傷跡の治療 エンディメッドFSRの治療

2010年12月10日

タグ:

投稿者:

傷跡の治療は、当院で最近特に増えてきた治療内容の一つです。

フラクショナルレーザーが傷跡の治療に効果があることは、多くのクリニックで行われていることでもあり、ある程度知られてきたところだと思います。

傷跡がどのように変化してくるかについては、あまり良く分からないところも多いと思いますので、図を使って説明していきたいと思います。

フラクショナル機器による傷跡治療の図

傷跡の治療 フラクショナルレーザー等の照射の際に起こる変化

  1. 交通事故や、リストカット後の傷跡です。幅が狭い傷は、比較的早い段階で薄くなってきますが、幅広の傷跡は時間がかかります。
  2. フラクショナルレーザー,RFフラクショナル等を照射していきます。
  3. 照射された部位は、数日すると落ち着いてきます。
  4. 周辺の健常組織との入れ替えが起こってきます。
  5. 周囲の組織からの修復が促される過程で、傷跡の収縮がみられてきます。

上記の様な流れの治療を繰り返していくことで、少しずつですが、傷跡を目立たなくしていきます。

1回ごとの治療効果は、選択する治療法によって異なってきますが、フラクショナルレーザー・RFフラクショナル共に、同様な治療効果を狙って行っていきます。皮膚表面の入れ替えとともに、いかに深部まで達している瘢痕組織を入れ替えてくるかという点が、治療効果に反映されていきます。

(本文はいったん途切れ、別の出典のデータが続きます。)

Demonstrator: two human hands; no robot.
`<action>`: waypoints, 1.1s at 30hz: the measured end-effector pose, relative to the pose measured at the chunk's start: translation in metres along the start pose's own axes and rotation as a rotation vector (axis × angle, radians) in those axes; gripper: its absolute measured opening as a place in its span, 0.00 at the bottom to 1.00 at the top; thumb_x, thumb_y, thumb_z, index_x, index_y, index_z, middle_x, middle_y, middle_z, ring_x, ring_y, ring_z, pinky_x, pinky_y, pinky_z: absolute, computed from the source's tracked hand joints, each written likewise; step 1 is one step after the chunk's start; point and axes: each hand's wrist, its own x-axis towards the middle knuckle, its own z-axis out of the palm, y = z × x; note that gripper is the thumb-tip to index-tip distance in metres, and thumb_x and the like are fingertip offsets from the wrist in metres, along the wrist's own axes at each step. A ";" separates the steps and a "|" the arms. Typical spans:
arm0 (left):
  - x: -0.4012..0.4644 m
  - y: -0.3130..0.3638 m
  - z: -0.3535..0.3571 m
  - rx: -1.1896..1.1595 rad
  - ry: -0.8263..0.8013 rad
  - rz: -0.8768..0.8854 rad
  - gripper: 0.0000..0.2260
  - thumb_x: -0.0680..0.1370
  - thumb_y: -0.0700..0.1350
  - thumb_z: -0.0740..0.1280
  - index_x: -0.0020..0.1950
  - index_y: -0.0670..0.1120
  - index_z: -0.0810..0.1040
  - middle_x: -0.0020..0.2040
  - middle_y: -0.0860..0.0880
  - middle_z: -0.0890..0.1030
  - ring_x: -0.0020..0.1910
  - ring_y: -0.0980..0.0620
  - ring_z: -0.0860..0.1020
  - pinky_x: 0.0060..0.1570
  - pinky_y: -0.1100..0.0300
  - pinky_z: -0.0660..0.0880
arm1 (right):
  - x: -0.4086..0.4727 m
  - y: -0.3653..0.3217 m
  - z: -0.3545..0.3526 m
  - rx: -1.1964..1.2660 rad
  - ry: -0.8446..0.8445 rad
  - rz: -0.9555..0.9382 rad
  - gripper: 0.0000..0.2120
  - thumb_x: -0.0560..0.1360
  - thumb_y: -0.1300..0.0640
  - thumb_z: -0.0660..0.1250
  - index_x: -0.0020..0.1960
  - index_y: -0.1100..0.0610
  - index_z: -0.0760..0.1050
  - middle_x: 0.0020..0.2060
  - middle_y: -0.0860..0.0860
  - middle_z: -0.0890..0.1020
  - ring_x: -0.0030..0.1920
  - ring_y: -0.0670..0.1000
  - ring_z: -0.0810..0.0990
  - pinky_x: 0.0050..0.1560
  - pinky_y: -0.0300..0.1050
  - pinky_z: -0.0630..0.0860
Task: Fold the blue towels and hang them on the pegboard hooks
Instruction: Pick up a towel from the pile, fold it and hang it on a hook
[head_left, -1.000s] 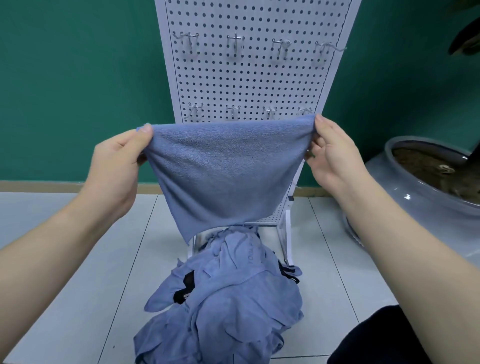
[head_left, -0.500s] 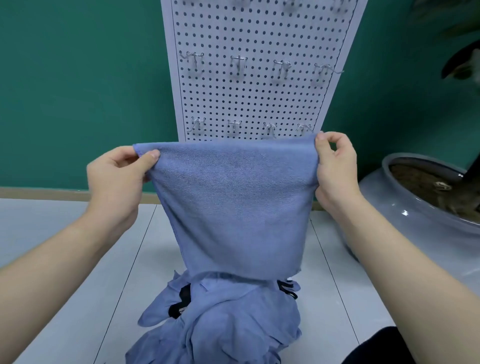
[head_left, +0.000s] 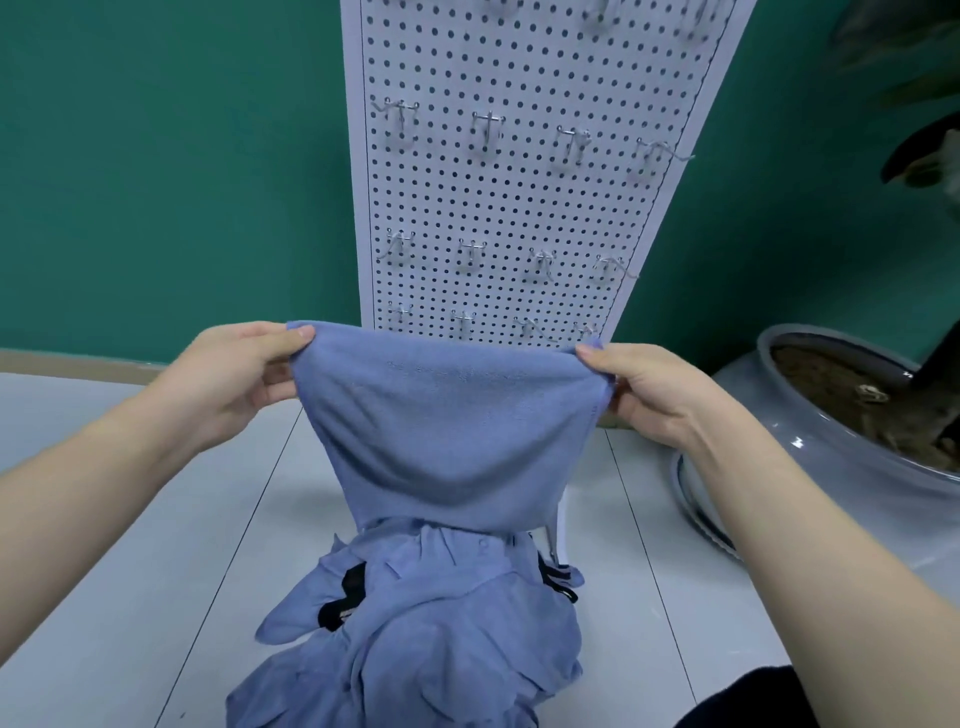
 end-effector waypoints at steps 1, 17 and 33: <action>0.001 -0.002 0.000 0.009 -0.001 -0.015 0.04 0.81 0.39 0.69 0.47 0.42 0.80 0.46 0.45 0.86 0.44 0.47 0.84 0.46 0.57 0.85 | 0.002 0.003 0.000 -0.011 0.036 -0.026 0.15 0.74 0.56 0.75 0.58 0.62 0.84 0.49 0.55 0.84 0.49 0.56 0.79 0.59 0.57 0.79; -0.012 0.005 0.026 0.124 0.176 0.136 0.02 0.79 0.38 0.72 0.49 0.39 0.82 0.43 0.45 0.85 0.32 0.55 0.83 0.33 0.62 0.82 | -0.011 -0.003 0.031 -0.116 0.223 -0.285 0.08 0.81 0.58 0.69 0.53 0.63 0.84 0.51 0.62 0.87 0.46 0.56 0.84 0.50 0.52 0.83; -0.058 -0.007 0.089 0.250 0.062 0.329 0.08 0.76 0.42 0.76 0.43 0.42 0.79 0.36 0.42 0.85 0.42 0.38 0.86 0.45 0.41 0.84 | -0.038 0.006 0.121 -0.163 0.118 -0.354 0.26 0.70 0.46 0.73 0.45 0.72 0.77 0.40 0.73 0.77 0.38 0.53 0.73 0.51 0.78 0.74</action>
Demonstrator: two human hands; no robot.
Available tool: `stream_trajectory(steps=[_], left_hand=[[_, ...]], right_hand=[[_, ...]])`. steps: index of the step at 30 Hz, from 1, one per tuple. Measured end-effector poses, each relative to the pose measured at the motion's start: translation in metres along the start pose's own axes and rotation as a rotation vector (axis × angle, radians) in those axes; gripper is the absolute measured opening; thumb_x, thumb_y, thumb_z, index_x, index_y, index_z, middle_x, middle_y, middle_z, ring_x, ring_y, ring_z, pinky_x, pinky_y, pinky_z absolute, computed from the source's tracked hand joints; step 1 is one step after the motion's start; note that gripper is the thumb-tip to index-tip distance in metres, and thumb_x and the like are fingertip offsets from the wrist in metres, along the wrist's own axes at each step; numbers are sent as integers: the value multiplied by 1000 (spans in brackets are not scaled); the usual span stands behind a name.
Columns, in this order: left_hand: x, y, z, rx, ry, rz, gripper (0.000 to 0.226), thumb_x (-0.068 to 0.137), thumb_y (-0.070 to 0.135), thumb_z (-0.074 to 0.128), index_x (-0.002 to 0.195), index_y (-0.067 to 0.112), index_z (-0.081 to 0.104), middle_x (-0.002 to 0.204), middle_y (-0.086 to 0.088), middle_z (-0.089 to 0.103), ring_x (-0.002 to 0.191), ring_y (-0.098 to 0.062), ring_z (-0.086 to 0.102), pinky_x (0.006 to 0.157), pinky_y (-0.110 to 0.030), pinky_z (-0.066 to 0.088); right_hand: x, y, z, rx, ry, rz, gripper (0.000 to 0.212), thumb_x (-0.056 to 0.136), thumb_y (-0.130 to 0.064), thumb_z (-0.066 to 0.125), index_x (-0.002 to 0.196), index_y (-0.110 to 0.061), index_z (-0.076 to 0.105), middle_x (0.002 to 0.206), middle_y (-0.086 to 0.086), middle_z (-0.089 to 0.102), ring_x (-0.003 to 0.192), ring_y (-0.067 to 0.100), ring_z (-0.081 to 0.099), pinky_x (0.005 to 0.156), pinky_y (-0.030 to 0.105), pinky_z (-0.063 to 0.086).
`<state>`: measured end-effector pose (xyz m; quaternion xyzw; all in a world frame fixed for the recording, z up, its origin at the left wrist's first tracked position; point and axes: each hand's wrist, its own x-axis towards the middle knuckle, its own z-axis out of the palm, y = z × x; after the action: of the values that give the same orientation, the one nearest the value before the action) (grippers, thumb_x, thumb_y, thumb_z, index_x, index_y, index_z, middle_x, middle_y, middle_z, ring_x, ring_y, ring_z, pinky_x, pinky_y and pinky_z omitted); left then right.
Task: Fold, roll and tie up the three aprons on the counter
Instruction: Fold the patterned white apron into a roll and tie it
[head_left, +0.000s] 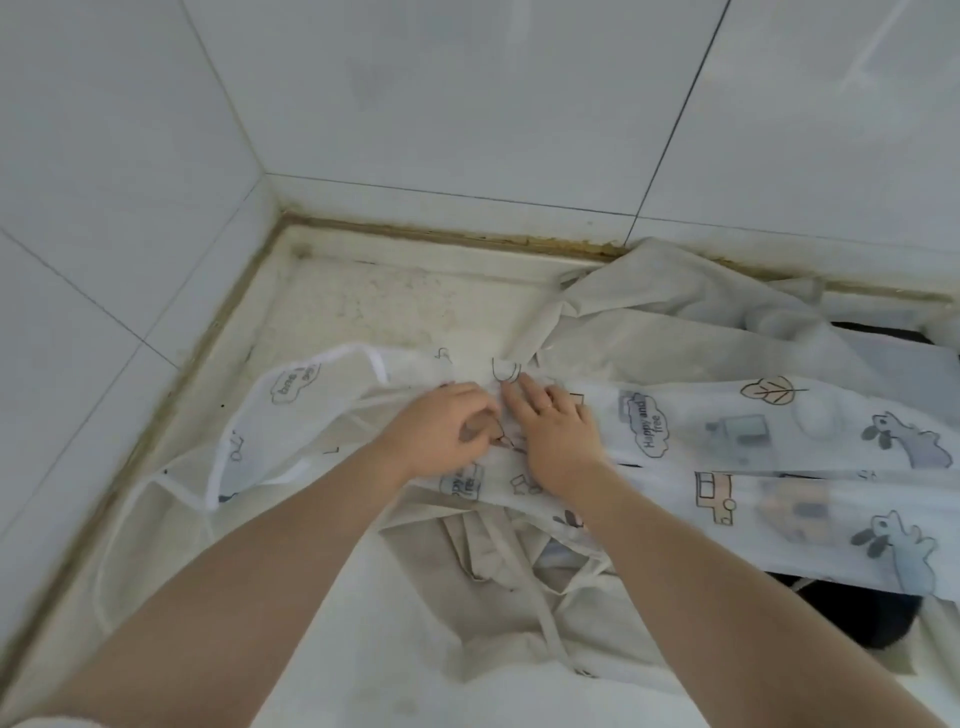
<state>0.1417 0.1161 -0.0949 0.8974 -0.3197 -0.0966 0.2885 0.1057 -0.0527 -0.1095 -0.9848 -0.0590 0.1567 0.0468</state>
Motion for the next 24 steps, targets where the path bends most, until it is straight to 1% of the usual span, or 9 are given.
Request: stream_trajectory(steps=[2, 5, 7, 9, 13, 16, 18, 20, 24], left_hand=[[-13, -3, -12, -165, 211, -67, 35, 79, 35, 46, 67, 6, 63, 66, -7, 63, 61, -17, 57, 62, -33, 46], [-27, -8, -26, -250, 380, -435, 51, 88, 37, 47, 48, 6, 52, 47, -8, 54, 47, -16, 49, 59, -32, 44], [-31, -14, -33, -476, 396, -781, 54, 93, 43, 45, 54, 7, 56, 55, -7, 58, 52, -18, 53, 59, -25, 46], [-30, -21, -41, -958, 476, -1009, 52, 91, 54, 43, 74, 7, 58, 70, -8, 60, 56, -19, 54, 52, -24, 46], [-27, -33, -50, -1469, 792, -1020, 66, 85, 68, 42, 115, 9, 53, 109, -9, 60, 89, -23, 62, 75, -38, 53], [-21, -33, -62, -1699, 875, -976, 80, 74, 80, 44, 108, 8, 59, 108, -13, 64, 97, -30, 64, 89, -47, 51], [-15, -30, -73, -1728, 826, -902, 85, 58, 83, 58, 107, 14, 63, 108, -10, 67, 97, -30, 66, 90, -48, 50], [-7, -33, -79, -1568, 718, -993, 93, 44, 72, 77, 117, 19, 60, 112, -7, 66, 96, -29, 67, 88, -50, 51], [7, -37, -89, -907, 785, -1141, 19, 76, 12, 71, 90, 8, 57, 74, -6, 58, 84, -24, 61, 58, -24, 46]], right_hand=[[5, 0, -6, 16, -2, 27, 71, 89, -8, 42, 150, -28, 9, 157, -5, 6, 141, 24, 12, 111, 40, 23], [17, -10, -23, 106, -27, 96, 42, 94, -22, 41, 136, -24, 37, 143, -1, 32, 129, 26, 29, 101, 43, 35], [23, -19, -31, 152, -67, 155, 38, 96, -39, 36, 129, -20, 42, 134, 1, 37, 124, 27, 33, 95, 45, 37], [25, -24, -31, 114, -83, 170, 48, 94, -51, 35, 130, -20, 39, 133, 2, 36, 122, 28, 34, 90, 44, 37], [21, -22, -18, -18, -39, 157, 66, 90, -62, 39, 141, -24, 21, 145, 2, 27, 126, 28, 32, 89, 44, 41], [21, -22, -18, -82, -42, 107, 79, 91, -62, 36, 145, -39, -16, 150, 7, 19, 126, 30, 31, 86, 45, 42], [23, -23, -19, -117, -67, 74, 77, 95, -54, 36, 140, -45, -27, 150, 11, 17, 127, 32, 29, 85, 45, 44], [24, -24, -17, -166, -78, 44, 73, 98, -47, 35, 139, -49, -25, 152, 13, 13, 129, 33, 26, 89, 48, 44], [24, -21, -15, -176, -101, 33, 57, 99, -45, 29, 142, -52, -7, 156, 9, 7, 136, 33, 19, 96, 49, 39]])
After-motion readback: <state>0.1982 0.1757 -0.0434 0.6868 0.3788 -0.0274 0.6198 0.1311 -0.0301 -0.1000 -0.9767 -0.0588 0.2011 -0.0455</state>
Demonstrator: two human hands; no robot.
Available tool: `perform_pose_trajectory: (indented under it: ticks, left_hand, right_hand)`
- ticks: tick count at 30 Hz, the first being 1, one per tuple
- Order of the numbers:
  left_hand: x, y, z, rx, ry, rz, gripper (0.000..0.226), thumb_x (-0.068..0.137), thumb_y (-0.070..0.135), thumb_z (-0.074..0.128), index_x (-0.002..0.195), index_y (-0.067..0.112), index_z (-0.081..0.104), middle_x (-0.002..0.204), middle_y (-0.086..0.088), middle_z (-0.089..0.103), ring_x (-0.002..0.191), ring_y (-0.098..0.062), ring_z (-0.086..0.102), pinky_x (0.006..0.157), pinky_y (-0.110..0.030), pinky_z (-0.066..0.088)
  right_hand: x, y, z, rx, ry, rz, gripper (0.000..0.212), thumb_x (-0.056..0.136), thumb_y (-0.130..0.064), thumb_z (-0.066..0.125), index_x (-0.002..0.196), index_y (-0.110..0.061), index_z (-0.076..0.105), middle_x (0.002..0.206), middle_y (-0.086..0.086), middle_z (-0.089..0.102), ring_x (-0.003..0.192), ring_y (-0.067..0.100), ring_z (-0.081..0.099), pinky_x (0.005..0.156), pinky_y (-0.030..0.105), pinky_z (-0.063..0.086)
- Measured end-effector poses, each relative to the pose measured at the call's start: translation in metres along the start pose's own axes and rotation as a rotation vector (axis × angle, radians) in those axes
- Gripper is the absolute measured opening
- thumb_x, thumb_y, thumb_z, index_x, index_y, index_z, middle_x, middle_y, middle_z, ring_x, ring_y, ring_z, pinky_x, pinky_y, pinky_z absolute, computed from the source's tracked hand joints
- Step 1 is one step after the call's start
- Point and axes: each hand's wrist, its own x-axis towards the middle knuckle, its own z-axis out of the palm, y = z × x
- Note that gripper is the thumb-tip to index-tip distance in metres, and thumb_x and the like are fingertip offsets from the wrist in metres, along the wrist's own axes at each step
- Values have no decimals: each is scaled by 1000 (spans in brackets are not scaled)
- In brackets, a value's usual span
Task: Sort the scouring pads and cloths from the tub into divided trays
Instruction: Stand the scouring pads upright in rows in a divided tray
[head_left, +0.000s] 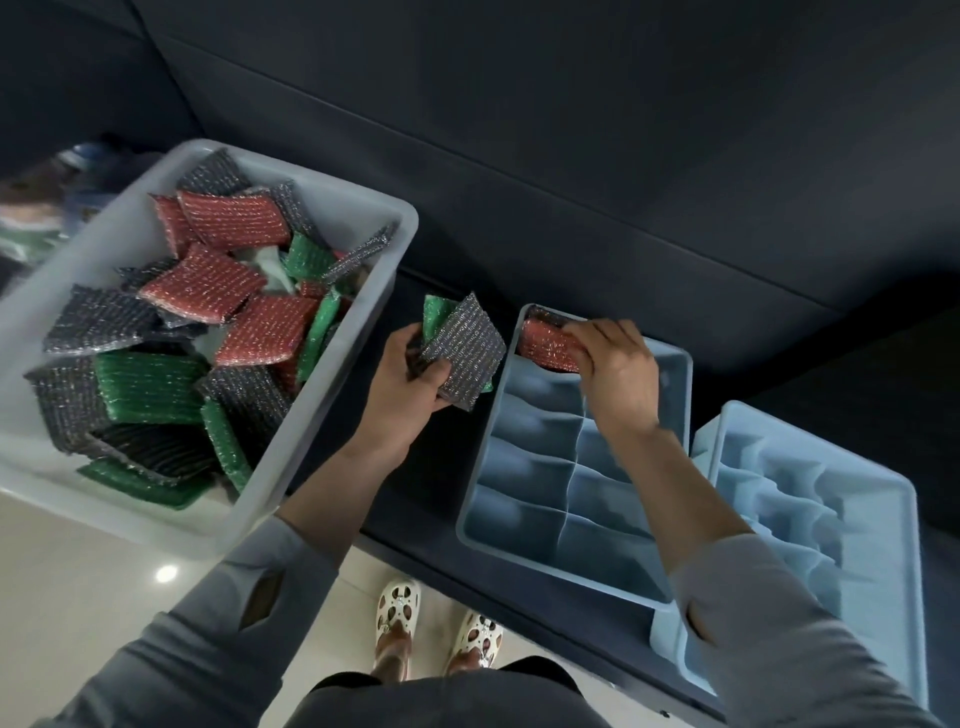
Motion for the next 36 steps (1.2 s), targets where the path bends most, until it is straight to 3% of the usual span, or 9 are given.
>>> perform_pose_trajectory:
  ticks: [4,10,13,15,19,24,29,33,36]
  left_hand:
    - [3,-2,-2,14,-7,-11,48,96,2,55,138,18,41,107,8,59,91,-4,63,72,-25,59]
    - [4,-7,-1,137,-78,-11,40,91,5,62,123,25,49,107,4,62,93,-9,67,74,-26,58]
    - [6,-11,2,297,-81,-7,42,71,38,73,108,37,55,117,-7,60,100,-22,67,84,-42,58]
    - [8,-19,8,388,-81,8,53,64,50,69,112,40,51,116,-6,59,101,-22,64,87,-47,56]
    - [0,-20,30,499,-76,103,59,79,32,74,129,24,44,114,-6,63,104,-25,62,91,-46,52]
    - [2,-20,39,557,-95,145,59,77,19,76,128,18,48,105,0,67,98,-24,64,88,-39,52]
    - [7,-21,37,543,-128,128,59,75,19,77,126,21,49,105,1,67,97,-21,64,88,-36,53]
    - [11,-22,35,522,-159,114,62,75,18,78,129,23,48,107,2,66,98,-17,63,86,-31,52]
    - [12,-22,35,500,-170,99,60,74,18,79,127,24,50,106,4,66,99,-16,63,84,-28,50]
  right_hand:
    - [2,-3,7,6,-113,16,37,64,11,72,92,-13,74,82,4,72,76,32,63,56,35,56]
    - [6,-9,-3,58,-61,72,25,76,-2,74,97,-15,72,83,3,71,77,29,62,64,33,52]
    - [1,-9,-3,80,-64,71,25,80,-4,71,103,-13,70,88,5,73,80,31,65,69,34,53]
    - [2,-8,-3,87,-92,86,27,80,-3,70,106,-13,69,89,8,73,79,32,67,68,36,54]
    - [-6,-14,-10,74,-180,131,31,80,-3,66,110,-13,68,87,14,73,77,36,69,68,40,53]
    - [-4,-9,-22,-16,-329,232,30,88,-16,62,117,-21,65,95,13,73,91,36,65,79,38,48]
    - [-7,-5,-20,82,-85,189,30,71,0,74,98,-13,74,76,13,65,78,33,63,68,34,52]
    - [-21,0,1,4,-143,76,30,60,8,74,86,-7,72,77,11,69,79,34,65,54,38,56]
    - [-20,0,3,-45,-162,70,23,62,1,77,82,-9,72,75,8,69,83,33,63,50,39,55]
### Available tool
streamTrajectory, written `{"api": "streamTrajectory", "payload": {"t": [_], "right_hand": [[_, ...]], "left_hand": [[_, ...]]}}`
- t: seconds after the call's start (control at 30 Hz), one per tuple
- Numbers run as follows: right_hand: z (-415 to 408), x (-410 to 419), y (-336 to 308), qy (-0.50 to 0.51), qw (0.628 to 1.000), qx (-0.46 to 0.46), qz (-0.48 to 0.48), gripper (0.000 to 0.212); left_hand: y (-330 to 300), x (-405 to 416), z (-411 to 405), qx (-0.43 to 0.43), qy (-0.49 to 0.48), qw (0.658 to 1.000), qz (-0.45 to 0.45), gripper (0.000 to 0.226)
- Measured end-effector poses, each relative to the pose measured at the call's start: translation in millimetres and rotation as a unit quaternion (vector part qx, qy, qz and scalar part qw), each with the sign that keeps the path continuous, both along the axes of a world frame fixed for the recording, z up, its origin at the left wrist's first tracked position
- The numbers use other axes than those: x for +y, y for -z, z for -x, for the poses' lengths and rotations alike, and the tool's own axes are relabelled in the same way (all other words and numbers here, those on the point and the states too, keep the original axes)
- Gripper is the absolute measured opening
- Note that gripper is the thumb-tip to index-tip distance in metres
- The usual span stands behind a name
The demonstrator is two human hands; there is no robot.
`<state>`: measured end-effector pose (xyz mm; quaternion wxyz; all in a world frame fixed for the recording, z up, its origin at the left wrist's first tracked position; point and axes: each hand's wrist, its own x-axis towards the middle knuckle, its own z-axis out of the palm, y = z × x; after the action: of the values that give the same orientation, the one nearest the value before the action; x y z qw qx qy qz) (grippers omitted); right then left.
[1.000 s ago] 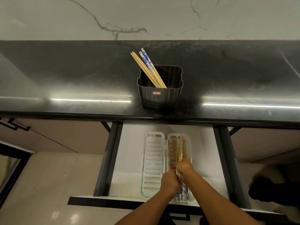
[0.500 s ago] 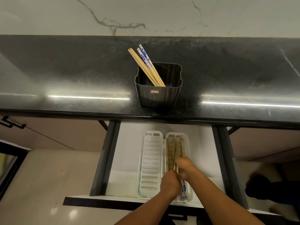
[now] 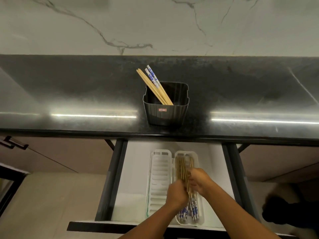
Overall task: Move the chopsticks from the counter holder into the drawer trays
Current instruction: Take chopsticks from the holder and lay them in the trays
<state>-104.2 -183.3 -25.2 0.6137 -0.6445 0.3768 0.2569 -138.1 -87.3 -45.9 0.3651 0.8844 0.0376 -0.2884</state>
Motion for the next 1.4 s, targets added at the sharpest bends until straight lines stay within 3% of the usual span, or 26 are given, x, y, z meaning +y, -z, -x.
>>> {"api": "streamTrajectory", "payload": {"t": [0.13,0.3,0.43,0.57,0.73,1.03,1.17,1.3,1.4], "right_hand": [[-11.7,2.8,-20.7,-0.057,0.99,-0.08,0.097,0.024],[-32.6,13.3,-74.6,-0.118,0.931,-0.259,0.229,0.013],[-52.7,34.3,-134.5,-0.117,0.872,-0.389,0.273,0.016],[-84.5,45.9,-178.5,-0.127,0.843,-0.44,0.281,0.011],[-137.7,51.4,-195.8,-0.167,0.818,-0.451,0.315,0.01],[-196.2,62.1,-171.3,-0.283,0.831,-0.319,0.357,0.022],[-207.2,65.8,-159.5,-0.305,0.834,-0.287,0.358,0.031],[-211.4,69.0,-150.3,-0.318,0.814,-0.303,0.381,0.035],[-207.4,72.7,-147.1,-0.297,0.776,-0.341,0.44,0.039]], "left_hand": [[-27.2,18.5,-27.3,-0.095,-0.109,0.986,0.088,0.017],[-62.8,49.3,-70.9,-0.187,-0.21,0.947,0.158,0.017],[-96.0,74.5,-103.6,-0.255,-0.295,0.905,0.168,0.021],[-131.4,92.8,-130.4,-0.286,-0.363,0.863,0.203,0.018],[-166.0,104.0,-163.1,-0.319,-0.386,0.84,0.209,0.015],[-177.6,104.6,-226.4,-0.252,-0.295,0.908,0.156,0.016],[-176.3,98.9,-246.3,-0.236,-0.267,0.915,0.189,0.028],[-173.3,94.5,-256.9,-0.222,-0.282,0.903,0.236,0.032],[-169.2,93.9,-260.7,-0.226,-0.296,0.895,0.246,0.031]]}}
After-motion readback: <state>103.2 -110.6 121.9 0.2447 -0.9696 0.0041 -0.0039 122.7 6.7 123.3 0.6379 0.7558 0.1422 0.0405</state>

傷跡の中のみの照射で良いと考えられて来られる方もいらっしゃいますが、周囲を含めて照射を行うことをお勧めしています。周囲の色素沈着ごと治療を行っていくと考えていただいたほうが、わかりやすいのではないでしょうか。

傷跡は、多かれ少なかれ、色素沈着も伴っているものです。フラクショナルレーザーの利点の一つとして、色素沈着の改善も比較的早くみられるところです。色素をある程度排除することは、瘢痕自身が白い場合には、特に目立ちづらくするという点において大変効果的と考えられるためです。

エンディメッドFSRは、深層に至るまで熱量を加えられるため、傷跡の収縮度合いが大きい

エンディメドEndyMed FSR エンディメッドFSRは、高周波RFを使用したフラクショナル機器です。さらに、特許技術「3DEEPテクノロジー」を使用することで、皮膚深層までの加熱を可能としています。皮膚深層まで、熱量を加え、傷跡の収縮を促すための治療として踏まえた場合には、効率的な治療法の一つと言えます。

傷跡の治療に、エンディメドFSRを使用していますが、比較的幅の細い傷跡であれば、数回の治療で目立たなくなってきますし、幅が広くなっている傷跡に対しても、収縮のスピードは、従来型を凌駕しています。

傷跡の治療際しては、幅の収縮スピードが速くなってきましたが、それでも、時間がかかることは確かです。傷跡をより目立たなくしていくために、テーピング等の日常的なケアを併用していくことで、効果を上げていくことは可能だと考えています。